[Extracted data entries]
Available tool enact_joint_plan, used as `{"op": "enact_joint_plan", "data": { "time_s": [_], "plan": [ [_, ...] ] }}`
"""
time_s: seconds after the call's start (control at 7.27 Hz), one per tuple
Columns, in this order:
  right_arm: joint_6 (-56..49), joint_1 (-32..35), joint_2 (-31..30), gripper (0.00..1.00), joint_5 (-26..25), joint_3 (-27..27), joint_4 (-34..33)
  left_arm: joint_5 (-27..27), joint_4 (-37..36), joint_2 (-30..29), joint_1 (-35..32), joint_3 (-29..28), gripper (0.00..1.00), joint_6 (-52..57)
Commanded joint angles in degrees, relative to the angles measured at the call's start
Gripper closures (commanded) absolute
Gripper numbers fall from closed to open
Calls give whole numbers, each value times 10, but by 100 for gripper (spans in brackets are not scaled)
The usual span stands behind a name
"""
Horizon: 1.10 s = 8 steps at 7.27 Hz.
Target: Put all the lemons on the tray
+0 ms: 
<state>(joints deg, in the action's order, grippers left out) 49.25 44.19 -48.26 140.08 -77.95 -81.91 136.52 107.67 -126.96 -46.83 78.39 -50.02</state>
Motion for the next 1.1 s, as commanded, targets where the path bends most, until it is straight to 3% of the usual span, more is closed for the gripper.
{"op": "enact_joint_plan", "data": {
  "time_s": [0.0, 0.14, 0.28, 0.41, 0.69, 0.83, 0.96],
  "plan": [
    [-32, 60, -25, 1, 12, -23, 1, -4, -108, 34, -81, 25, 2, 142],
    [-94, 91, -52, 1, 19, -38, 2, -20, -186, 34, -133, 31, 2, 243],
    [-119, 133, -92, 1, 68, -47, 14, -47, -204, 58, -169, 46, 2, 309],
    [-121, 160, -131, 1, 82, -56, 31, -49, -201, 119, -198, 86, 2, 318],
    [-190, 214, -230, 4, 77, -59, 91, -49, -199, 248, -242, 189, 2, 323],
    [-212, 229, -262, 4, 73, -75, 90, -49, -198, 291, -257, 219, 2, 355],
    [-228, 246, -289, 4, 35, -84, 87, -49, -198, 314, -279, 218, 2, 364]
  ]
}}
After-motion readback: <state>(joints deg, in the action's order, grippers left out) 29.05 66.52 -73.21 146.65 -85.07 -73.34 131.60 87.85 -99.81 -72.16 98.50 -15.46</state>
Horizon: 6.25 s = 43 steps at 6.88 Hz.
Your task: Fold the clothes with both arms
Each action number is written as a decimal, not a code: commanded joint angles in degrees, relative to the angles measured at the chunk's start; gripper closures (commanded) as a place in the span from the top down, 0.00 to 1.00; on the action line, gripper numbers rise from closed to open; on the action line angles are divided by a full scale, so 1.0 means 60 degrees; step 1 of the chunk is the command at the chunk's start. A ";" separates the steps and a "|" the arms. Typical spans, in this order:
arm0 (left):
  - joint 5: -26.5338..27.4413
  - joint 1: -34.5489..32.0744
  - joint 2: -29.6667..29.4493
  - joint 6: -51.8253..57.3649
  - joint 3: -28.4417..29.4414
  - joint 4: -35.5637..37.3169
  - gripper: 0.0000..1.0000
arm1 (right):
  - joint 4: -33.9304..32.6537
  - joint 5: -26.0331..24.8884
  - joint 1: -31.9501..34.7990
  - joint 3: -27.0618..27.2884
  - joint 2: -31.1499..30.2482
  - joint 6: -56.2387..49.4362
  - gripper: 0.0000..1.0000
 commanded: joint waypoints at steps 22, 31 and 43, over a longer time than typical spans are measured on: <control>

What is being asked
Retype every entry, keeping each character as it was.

Answer to the problem
Available tool enact_joint_plan, used as `{"op": "enact_joint_plan", "data": { "time_s": [_], "plan": [ [_, ...] ] }}`
"""
time_s: seconds after the call's start (control at 7.27 Hz), one per tuple
Columns, in this order:
  right_arm: joint_6 (-56..49), joint_1 (-32..35), joint_2 (-31..30), gripper (0.00..1.00), joint_5 (-26..25), joint_3 (-27..27), joint_4 (-34..33)
  left_arm: joint_5 (-27..27), joint_4 (-37..36), joint_2 (-30..29), joint_1 (-35..32), joint_3 (-29..28), gripper (0.00..1.00), joint_6 (-52..57)
Commanded joint angles in degrees, relative to the angles measured at the call's start
Gripper closures (commanded) absolute
Gripper numbers fall from closed to open
Calls give whole numbers, each value times 10, but by 100 for gripper (spans in brackets are not scaled)
The usual span stands behind a name
"""
Horizon: 1.10 s = 8 steps at 7.27 Hz.
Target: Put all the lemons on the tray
+0 ms: 
<state>(joints deg, in the action's order, grippers left out) 49.25 44.19 -48.26 140.08 -77.95 -81.91 136.52 107.67 -126.96 -46.83 78.39 -50.02</state>
Motion for the next 1.1 s, as commanded, targets where the path bends most, until it is straight to 3% of the usual span, more is closed for the gripper.
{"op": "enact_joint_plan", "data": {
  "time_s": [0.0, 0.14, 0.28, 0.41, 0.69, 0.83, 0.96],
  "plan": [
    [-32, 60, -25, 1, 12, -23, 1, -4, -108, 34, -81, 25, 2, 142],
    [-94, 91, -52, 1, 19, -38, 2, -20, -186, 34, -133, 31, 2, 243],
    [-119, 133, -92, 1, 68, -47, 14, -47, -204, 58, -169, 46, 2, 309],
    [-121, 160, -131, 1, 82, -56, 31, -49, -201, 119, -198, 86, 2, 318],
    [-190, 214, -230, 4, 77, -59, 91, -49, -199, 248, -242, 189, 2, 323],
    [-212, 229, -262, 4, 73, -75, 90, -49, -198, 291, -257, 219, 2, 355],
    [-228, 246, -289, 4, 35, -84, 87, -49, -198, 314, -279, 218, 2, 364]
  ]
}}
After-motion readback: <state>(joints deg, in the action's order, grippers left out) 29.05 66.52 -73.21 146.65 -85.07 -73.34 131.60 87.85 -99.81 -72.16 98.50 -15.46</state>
Horizon: 6.25 s = 43 steps at 6.88 Hz.
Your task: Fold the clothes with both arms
Each action number is written as a decimal, not a code: commanded joint angles in degrees, relative to the angles measured at the chunk's start; gripper closures (commanded) as a place in the span from the top down, 0.00 to 1.00; on the action line, gripper numbers rise from closed to open; on the action line angles are divided by a full scale, so 1.0 means 60 degrees; step 1 of the chunk is the command at the chunk's start. A ";" separates the steps and a "|" the arms. Typical spans, in this order:
arm0 (left):
  - joint 5: -26.5338..27.4413
  - joint 1: -34.5489..32.0744
  - joint 2: -29.6667..29.4493
  - joint 6: -51.8253..57.3649
  - joint 3: -28.4417..29.4414
  - joint 4: -35.5637..37.3169
  - gripper: 0.0000..1.0000
arm1 (right):
  - joint 4: -33.9304..32.6537
  - joint 5: -26.0331..24.8884
  - joint 1: -31.9501..34.7990
  - joint 3: -27.0618..27.2884
  - joint 2: -31.1499..30.2482
  - joint 6: -56.2387..49.4362
  - gripper: 0.0000..1.0000
 commanded: joint waypoints at steps 22, 31 and 43, over a longer time than typical spans are measured on: <control>

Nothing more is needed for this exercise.